[Qgis-developer] QgsGeometry, Geos and SFCGAL

Nyall Dawson nyall.dawson at gmail.com
Fri Mar 10 19:26:26 PST 2017


On 10 March 2017 at 19:29, G. Allegri <giohappy at gmail.com> wrote:
> Recently I was studying SFCGAL [1], which most of you probably know, surely
> Oslandia's people :)
> I have done some tests with PostGIS and its option to swtich between GEOS
> and SFCGAL as its internal geometry engine (for 3D operations).
>
> I wondered if the current QGIS architecture could adapt to do something
> similar. I lost the thread about the geometry internals refactoring but I
> thought it was in the right fashion to support it with the QgsGeometryEngine
> interface (abstract class). However I see that the main entry point to the
> geometrical side of data, QgsGeometry, relies on the specific and unique
> current engine, QgsGeos.

I remember discussing this in the past with someone, but can't
remember who now! I originally thought that this would be a good
option - allowing users to select the geometry backend with choices of
GEOS/CGAL. But after discussing at length (again, I can't remember
where!) I'm got convinced that this would be a really bad thing. By
allowing users to select this we'd inevitably end up with users
changing this option just because it exists, because they "tried it
and found that rendering seemed a bit smoother", or because "someone
on stackexchange said they should change it", etc. End result is that
the results from geometry operations would no longer be predictable
when using the affected API functions.

Instead, a better approach is if we selectively change certain
operations to use a different backend only after we carefully evaluate
the results for each individual operation concerned. E.g. if we found
that SFCGAL resulted in intersections which are equally reliable as
GEOS, and faster in the majority of geometries, then we'd change
QgsGeometry::intersection to ALWAYS use SFCGAL.

In other words, it'd be nice to have this choice from a development
perspective, but the choice should not be exposed to users. (After
all, it's common knowledge that we know better then them in 100% of
situations ever, including in general life stuff like choosing a
mobile phone or what to eat for breakfast).


> I'm not as expert as most of you on complex software achitectures but I
> wondered why QgsGeometry refers to QgsGeos in its methods rather then using
> the QgsGeometryEngine interface? If the interface was used it would
> theoretically possible to "easily" switch between different engine (read a
> futurist QgsSFCGALEngine).

Given the above, I don't think there's a strong argument in favour of
the QgsGeometryEngine interface and we could potentially just have
QgsGeos/QgsSfcgal classes without the common interface.
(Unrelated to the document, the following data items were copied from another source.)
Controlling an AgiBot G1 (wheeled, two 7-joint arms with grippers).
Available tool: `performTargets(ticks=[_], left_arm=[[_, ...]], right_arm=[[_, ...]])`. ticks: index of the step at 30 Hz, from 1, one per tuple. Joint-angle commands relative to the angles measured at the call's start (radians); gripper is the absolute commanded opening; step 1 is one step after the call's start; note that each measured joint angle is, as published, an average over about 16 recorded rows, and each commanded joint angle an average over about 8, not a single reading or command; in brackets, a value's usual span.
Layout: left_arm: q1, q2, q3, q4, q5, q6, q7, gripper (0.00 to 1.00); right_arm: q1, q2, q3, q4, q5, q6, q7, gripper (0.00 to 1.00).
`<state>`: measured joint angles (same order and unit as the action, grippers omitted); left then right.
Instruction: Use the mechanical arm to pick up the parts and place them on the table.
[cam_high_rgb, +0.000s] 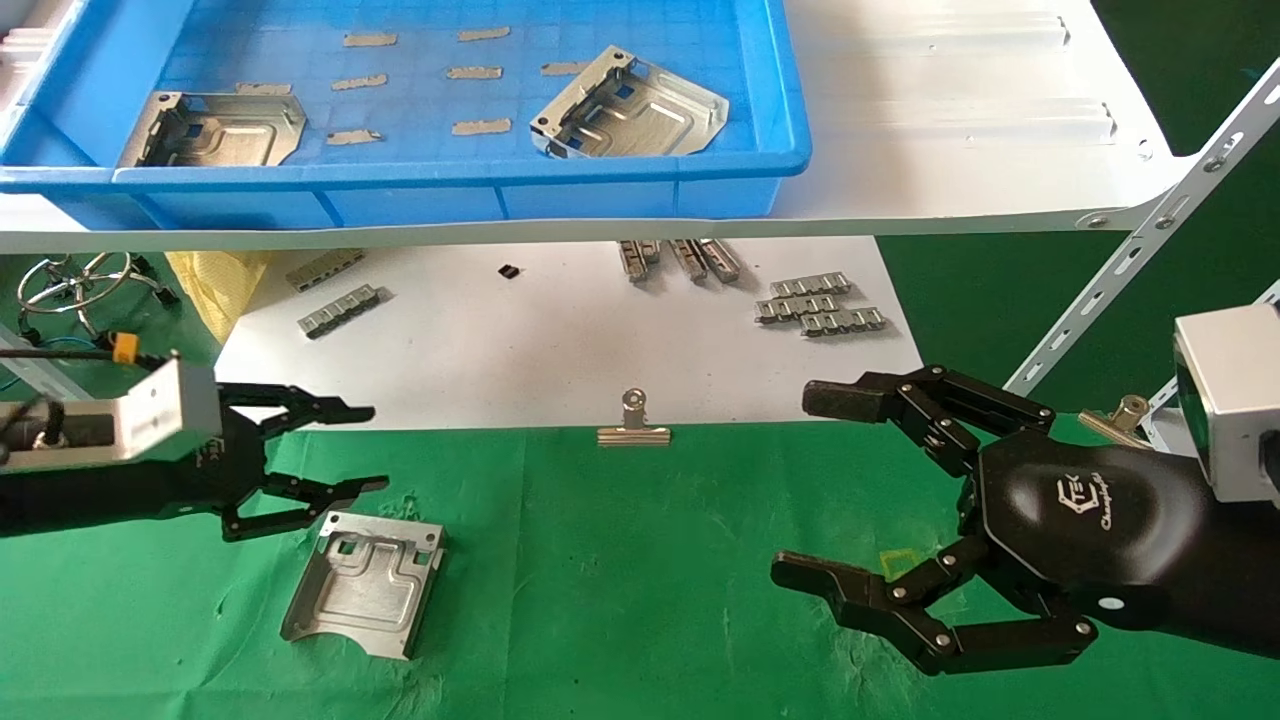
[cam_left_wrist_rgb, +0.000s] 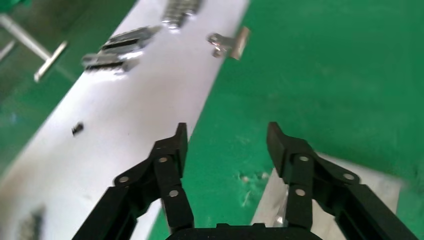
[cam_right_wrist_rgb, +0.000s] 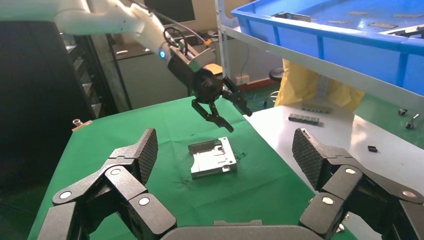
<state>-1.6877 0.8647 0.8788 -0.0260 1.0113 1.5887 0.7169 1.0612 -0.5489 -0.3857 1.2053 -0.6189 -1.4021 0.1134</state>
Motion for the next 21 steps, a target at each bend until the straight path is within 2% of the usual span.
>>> performTargets(ticks=[1, 6, 13, 21], left_arm=[[0.014, -0.004, -0.020, 0.017, -0.032, 0.001, -0.058, 1.00], [0.032, -0.003, -0.037, 0.030, -0.059, 0.004, -0.090, 1.00], [0.030, -0.005, -0.033, 0.014, -0.050, 0.002, -0.080, 1.00], [0.085, -0.029, -0.087, -0.107, -0.071, -0.007, -0.157, 1.00]], right_arm=[[0.000, 0.000, 0.000, 0.000, 0.000, 0.000, 0.000, 1.00], [0.000, 0.000, 0.000, 0.000, 0.000, 0.000, 0.000, 1.00], [0.000, 0.000, 0.000, 0.000, 0.000, 0.000, 0.000, 1.00], [0.000, 0.000, 0.000, 0.000, 0.000, 0.000, 0.000, 1.00]])
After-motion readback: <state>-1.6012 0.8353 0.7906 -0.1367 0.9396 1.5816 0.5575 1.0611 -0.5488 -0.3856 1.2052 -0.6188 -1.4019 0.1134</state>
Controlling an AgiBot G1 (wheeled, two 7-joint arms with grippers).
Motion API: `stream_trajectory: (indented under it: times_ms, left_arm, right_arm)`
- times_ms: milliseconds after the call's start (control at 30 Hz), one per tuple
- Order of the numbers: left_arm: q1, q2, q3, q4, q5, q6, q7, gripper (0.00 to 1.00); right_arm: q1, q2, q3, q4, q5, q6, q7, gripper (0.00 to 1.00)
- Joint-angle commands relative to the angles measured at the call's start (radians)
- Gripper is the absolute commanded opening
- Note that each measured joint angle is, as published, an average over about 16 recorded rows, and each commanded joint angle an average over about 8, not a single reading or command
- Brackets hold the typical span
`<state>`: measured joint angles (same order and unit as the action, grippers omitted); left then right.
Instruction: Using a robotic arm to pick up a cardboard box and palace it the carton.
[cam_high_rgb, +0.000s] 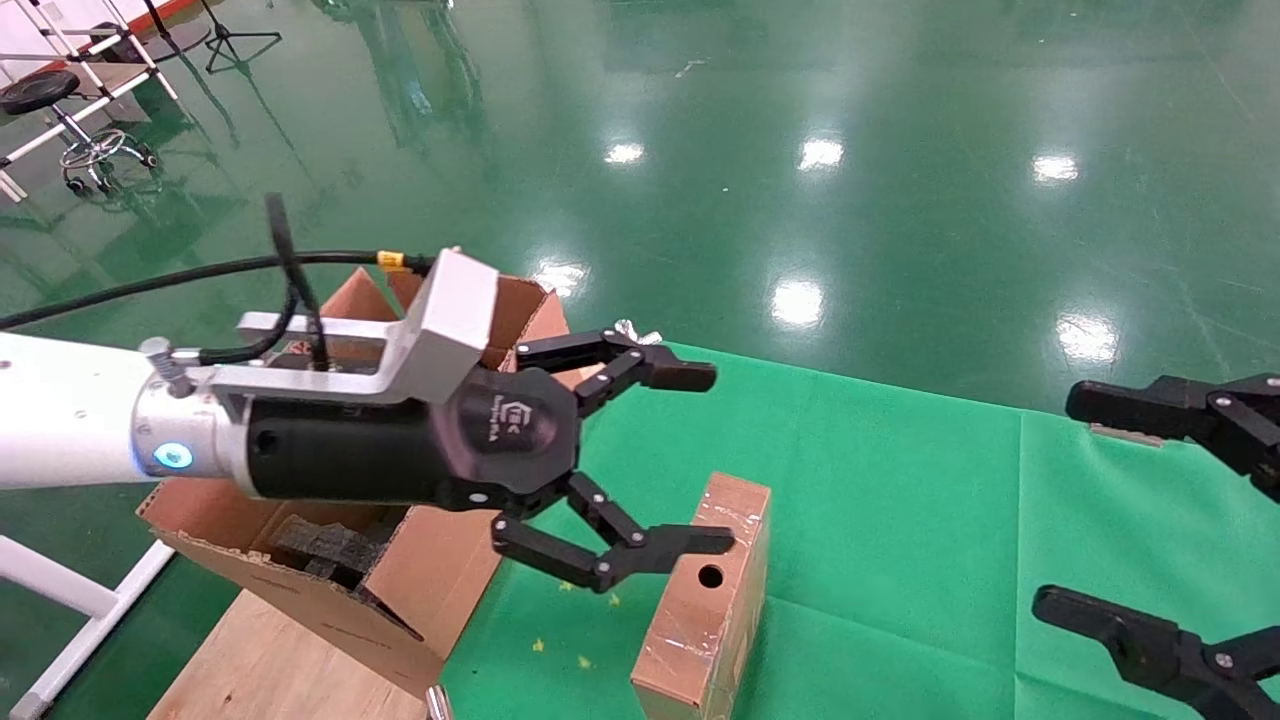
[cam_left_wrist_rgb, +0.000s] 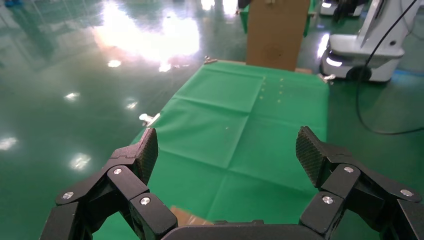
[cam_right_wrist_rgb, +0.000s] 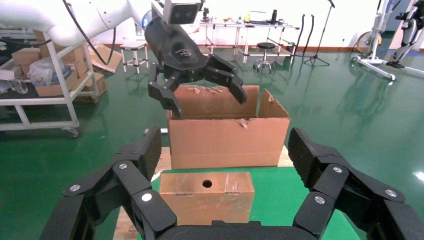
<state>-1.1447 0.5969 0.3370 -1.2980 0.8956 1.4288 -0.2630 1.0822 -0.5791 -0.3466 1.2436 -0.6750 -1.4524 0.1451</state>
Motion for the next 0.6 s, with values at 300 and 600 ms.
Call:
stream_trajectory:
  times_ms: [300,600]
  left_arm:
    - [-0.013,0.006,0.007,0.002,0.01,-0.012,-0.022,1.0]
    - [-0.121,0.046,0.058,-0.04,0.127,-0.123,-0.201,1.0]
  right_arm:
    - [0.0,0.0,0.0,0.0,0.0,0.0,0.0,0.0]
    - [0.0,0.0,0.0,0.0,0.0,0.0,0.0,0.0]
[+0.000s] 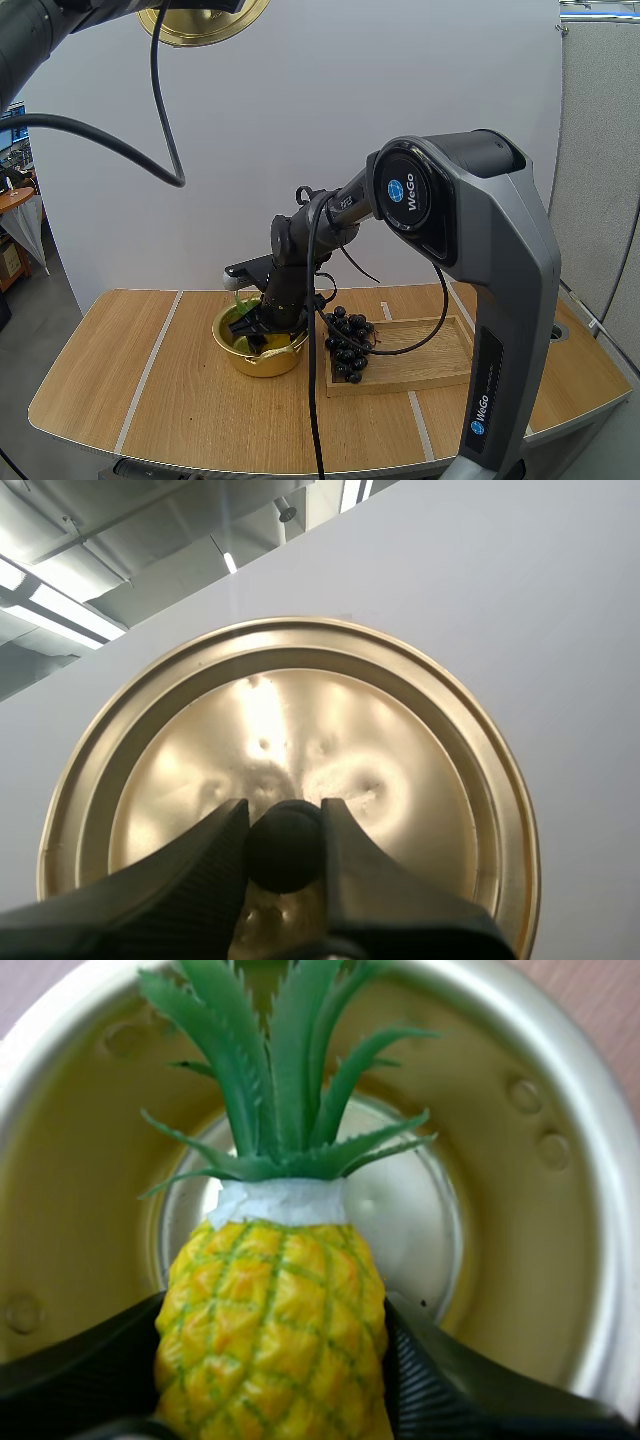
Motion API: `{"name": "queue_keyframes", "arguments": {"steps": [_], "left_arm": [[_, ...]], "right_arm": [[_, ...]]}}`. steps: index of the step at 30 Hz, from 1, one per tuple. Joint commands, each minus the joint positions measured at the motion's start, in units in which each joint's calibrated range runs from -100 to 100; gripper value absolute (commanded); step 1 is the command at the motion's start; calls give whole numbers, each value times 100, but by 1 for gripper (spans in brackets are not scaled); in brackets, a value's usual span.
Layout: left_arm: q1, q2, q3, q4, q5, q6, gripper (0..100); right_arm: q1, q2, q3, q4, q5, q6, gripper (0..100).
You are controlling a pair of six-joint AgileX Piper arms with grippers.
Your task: Open the pot, put the pineapple inside, and close it
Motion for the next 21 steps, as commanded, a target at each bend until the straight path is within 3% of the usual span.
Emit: {"name": "queue_keyframes", "arguments": {"steps": [1,3,5,6,14,21], "left_arm": [[-12,-26,-56,-70,-132,-24,1],[-12,-26,-56,-70,-132,-24,1],[-12,-26,-56,-70,-132,-24,1],[-12,-26,-56,-70,-132,-24,1],[-12,-26,-56,-70,-132,-24,1],[-12,-26,-56,-70,-132,-24,1]], "right_arm": [[-14,31,15,149,370,-176,28],[-14,31,15,149,370,-176,51],[-14,31,15,72,351,-162,91],[-14,31,15,35,351,-141,100],[-14,-153,15,20,384,-129,100],[-14,-1145,15,20,606,-129,100]]}}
On a related note - I once nearly did the work of allowing calling
SFCGAL methods on QgsGeometry, but stopped only after I realised I'd
mis-read the CGAL docs and that the particular method I was looking
for wasn't available. I was looking for a way to obtain the
approximate medial axis of a geometry (in order to generalise dual
carriageway roads to a single line geometry), but it turns out whilst
CGAL can generate skeletons it can't do the medial axis. There's still
a few interesting algorithms available through CGAL such as alpha
shapes, but I'd lean toward just reimplementing these in QGIS directly
and avoid the expense of going through multiple geometry engines. Of
course, it's entirely possible that we could benchtest and find that
CGAL geometry operations are faster than GEOS, in which case there's a
good justification for pulling in a SCGAL dependancy... but I'd
suggest testing this thoroughly before going to any effort!